(Records excerpted from a collection)
·····
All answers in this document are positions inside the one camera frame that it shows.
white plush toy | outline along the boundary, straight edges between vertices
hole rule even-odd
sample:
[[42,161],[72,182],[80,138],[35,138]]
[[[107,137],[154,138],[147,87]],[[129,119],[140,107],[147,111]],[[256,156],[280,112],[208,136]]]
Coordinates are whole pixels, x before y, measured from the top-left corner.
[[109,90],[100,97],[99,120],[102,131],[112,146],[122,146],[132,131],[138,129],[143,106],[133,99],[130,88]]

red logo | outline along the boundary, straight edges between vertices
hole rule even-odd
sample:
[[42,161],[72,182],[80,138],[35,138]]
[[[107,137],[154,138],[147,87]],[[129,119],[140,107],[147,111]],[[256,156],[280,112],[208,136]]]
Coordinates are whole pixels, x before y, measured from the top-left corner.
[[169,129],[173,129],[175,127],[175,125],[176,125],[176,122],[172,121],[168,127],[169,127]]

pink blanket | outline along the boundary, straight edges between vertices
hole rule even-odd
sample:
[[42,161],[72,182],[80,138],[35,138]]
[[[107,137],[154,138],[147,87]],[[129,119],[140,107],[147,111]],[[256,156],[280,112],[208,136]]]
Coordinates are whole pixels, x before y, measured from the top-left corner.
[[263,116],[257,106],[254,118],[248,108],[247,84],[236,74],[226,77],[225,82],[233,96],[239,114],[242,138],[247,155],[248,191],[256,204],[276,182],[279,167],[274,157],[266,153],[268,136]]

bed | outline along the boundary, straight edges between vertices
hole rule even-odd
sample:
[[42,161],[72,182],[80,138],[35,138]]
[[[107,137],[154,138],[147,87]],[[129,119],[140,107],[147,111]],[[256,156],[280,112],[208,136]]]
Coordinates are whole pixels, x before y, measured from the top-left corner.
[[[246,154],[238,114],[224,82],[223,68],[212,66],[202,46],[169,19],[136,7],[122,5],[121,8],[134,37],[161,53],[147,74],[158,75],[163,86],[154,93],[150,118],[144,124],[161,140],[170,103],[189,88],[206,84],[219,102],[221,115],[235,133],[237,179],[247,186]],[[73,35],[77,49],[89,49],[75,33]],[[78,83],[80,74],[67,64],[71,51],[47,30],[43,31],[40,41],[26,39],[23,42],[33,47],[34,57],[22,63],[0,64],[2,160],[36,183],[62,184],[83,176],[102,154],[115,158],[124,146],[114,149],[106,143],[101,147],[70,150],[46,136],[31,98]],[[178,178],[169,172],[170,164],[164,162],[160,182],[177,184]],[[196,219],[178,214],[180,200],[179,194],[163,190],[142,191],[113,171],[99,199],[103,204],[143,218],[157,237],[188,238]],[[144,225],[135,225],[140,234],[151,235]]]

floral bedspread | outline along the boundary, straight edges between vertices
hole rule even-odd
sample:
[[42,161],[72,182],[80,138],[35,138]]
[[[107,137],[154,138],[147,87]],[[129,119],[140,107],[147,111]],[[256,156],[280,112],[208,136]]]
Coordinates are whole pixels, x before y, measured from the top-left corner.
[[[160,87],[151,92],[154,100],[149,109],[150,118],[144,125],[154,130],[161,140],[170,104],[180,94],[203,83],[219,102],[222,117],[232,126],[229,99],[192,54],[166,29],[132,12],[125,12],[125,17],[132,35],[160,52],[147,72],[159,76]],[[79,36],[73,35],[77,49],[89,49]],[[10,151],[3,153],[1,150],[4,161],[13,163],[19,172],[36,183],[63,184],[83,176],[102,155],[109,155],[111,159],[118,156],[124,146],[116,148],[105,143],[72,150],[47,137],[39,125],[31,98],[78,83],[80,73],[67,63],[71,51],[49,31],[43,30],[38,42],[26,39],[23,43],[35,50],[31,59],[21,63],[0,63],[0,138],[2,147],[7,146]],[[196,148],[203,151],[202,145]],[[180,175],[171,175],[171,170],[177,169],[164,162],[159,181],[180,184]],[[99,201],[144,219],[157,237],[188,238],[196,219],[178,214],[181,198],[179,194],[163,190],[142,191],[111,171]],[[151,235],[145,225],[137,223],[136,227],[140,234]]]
·····
### HOW TO COMPLETE THIS TASK
Each record must be output word for word.

### EXERCISE ANSWER
All answers in this document are positions inside the one camera frame that it shows.
white plush toy | outline along the boundary, straight edges between vertices
hole rule even-odd
sample:
[[42,161],[72,182],[80,138],[35,138]]
[[[107,137],[154,138],[147,87]],[[129,119],[140,107],[147,111]],[[256,156],[280,112],[208,136]]]
Coordinates are whole pixels, x before y, measured from the top-left corner.
[[109,90],[100,97],[99,120],[102,131],[112,146],[122,146],[132,131],[138,129],[143,106],[133,99],[130,88]]

red logo | outline along the boundary, straight edges between vertices
hole rule even-odd
sample:
[[42,161],[72,182],[80,138],[35,138]]
[[[107,137],[154,138],[147,87]],[[129,119],[140,107],[147,111]],[[256,156],[280,112],[208,136]]]
Coordinates are whole pixels, x before y, measured from the top-left corner.
[[169,129],[173,129],[175,127],[175,125],[176,125],[176,122],[172,121],[168,127],[169,127]]

pink blanket | outline along the boundary, straight edges between vertices
hole rule even-odd
sample:
[[42,161],[72,182],[80,138],[35,138]]
[[[107,137],[154,138],[147,87]],[[129,119],[140,107],[147,111]],[[256,156],[280,112],[208,136]]]
Coordinates are whole pixels, x before y, measured from the top-left corner.
[[263,116],[257,106],[254,118],[248,108],[247,84],[236,74],[226,77],[225,82],[233,96],[239,114],[242,138],[247,155],[248,191],[256,204],[276,182],[279,167],[274,157],[266,153],[268,136]]

bed | outline along the boundary, straight edges between vertices
hole rule even-odd
sample:
[[42,161],[72,182],[80,138],[35,138]]
[[[107,137],[154,138],[147,87]],[[129,119],[140,107],[147,111]],[[256,156],[280,112],[208,136]]]
Coordinates are whole pixels, x before y, measured from the top-left corner.
[[[246,154],[238,114],[224,82],[223,68],[212,66],[202,46],[169,19],[136,7],[122,5],[121,8],[134,37],[161,53],[147,74],[158,75],[163,86],[154,93],[150,118],[144,124],[161,140],[170,103],[189,88],[206,84],[219,102],[221,115],[235,133],[237,179],[247,186]],[[73,35],[77,49],[89,49],[75,33]],[[78,83],[80,74],[67,64],[71,51],[47,30],[43,31],[40,41],[26,39],[23,42],[33,47],[34,57],[22,63],[0,64],[2,160],[36,183],[62,184],[83,176],[102,154],[115,158],[124,146],[114,149],[106,143],[101,147],[70,150],[46,136],[31,98]],[[178,178],[169,172],[170,164],[164,162],[160,182],[177,184]],[[196,219],[178,214],[180,200],[179,194],[163,190],[142,191],[113,171],[99,199],[103,204],[143,218],[157,237],[188,238]],[[144,225],[135,225],[140,234],[151,235]]]

floral bedspread | outline along the boundary, straight edges between vertices
hole rule even-odd
sample:
[[42,161],[72,182],[80,138],[35,138]]
[[[107,137],[154,138],[147,87]],[[129,119],[140,107],[147,111]],[[256,156],[280,112],[208,136]]]
Coordinates are whole pixels, x before y, measured from the top-left corner.
[[[160,87],[151,92],[154,100],[149,109],[150,118],[144,125],[154,130],[161,140],[170,104],[180,94],[203,83],[219,102],[222,117],[232,126],[229,99],[192,54],[166,29],[132,12],[125,12],[125,17],[132,35],[160,52],[147,72],[159,76]],[[79,36],[73,35],[77,49],[89,49]],[[10,151],[3,153],[1,150],[4,161],[13,163],[19,172],[36,183],[63,184],[83,176],[102,155],[109,155],[111,159],[118,156],[124,146],[116,148],[105,143],[72,150],[47,137],[39,125],[31,98],[78,83],[80,73],[67,63],[71,51],[49,31],[43,30],[38,42],[26,39],[23,43],[35,50],[31,59],[21,63],[0,63],[0,138],[2,147],[7,146]],[[196,148],[203,151],[202,145]],[[180,175],[171,175],[171,170],[177,169],[164,162],[159,181],[180,184]],[[99,201],[144,219],[157,237],[188,238],[196,219],[178,214],[181,198],[179,194],[163,190],[142,191],[111,171]],[[151,235],[145,225],[137,223],[136,227],[140,234]]]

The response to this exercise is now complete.